Data
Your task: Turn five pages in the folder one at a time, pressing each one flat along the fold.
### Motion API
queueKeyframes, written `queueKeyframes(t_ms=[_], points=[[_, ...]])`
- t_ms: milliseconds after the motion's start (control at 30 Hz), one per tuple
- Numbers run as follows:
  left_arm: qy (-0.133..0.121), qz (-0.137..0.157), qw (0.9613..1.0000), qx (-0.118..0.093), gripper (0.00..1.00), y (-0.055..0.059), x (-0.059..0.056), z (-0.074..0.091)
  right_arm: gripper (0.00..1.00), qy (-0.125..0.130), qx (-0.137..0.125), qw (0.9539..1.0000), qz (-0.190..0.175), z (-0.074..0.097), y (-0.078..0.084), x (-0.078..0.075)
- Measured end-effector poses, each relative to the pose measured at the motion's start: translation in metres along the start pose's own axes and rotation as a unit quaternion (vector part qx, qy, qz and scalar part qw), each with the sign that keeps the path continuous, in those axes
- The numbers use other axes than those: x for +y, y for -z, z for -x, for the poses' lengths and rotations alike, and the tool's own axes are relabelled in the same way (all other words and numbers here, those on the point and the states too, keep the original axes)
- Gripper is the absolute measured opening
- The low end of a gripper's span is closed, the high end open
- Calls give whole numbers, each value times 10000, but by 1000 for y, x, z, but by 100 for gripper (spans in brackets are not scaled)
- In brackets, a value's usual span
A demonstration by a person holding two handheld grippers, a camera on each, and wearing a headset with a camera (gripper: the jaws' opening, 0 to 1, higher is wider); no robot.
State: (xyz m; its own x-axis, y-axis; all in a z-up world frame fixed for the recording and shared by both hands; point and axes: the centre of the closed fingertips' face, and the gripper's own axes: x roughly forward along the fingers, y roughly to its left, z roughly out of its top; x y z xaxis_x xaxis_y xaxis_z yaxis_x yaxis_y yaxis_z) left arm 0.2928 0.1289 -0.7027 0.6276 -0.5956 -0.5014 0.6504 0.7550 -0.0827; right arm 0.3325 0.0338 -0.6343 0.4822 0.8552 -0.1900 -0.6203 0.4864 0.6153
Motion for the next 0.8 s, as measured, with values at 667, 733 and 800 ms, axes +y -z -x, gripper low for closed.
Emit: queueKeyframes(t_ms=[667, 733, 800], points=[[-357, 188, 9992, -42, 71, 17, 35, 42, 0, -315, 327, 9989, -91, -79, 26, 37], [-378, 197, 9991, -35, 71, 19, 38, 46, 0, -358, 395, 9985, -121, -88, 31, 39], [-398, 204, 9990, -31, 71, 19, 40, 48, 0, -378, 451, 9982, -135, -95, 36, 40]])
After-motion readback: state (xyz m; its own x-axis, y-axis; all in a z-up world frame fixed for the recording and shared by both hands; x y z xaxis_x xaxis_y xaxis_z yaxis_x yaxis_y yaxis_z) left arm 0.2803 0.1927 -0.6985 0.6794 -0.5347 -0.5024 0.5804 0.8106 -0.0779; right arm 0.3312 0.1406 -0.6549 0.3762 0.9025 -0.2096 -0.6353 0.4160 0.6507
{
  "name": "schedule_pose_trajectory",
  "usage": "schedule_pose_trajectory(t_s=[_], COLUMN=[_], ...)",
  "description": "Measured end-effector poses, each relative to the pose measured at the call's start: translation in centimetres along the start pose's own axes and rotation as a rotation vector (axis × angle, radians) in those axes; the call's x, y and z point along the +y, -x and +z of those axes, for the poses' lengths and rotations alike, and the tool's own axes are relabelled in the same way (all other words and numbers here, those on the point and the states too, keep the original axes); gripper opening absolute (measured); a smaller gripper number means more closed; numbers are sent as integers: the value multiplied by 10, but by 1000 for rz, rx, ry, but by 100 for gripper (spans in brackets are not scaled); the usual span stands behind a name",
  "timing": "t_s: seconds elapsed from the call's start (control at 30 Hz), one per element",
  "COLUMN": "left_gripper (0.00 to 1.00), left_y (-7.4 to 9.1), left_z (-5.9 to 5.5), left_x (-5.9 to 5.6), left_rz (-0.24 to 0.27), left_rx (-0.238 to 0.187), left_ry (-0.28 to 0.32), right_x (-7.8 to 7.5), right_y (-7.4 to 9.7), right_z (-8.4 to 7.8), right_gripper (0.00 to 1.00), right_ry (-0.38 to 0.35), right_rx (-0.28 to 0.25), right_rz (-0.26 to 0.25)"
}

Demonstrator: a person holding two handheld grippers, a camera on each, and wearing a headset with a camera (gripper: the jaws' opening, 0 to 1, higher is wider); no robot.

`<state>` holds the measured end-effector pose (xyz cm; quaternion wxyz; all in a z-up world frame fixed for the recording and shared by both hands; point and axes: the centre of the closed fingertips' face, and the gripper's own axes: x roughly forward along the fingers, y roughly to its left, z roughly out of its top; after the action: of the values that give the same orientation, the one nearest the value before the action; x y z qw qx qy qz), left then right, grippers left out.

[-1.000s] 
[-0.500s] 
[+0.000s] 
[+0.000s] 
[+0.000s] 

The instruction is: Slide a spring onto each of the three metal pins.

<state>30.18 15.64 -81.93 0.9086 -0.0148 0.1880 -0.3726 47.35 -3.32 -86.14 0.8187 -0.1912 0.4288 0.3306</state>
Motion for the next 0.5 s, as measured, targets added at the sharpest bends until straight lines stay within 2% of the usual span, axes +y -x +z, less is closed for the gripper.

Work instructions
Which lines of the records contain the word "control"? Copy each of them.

Task output
- t_ms: milliseconds after the motion's start (control at 30 Hz), one per tuple
  "timing": "t_s: seconds elapsed from the call's start (control at 30 Hz), one per element",

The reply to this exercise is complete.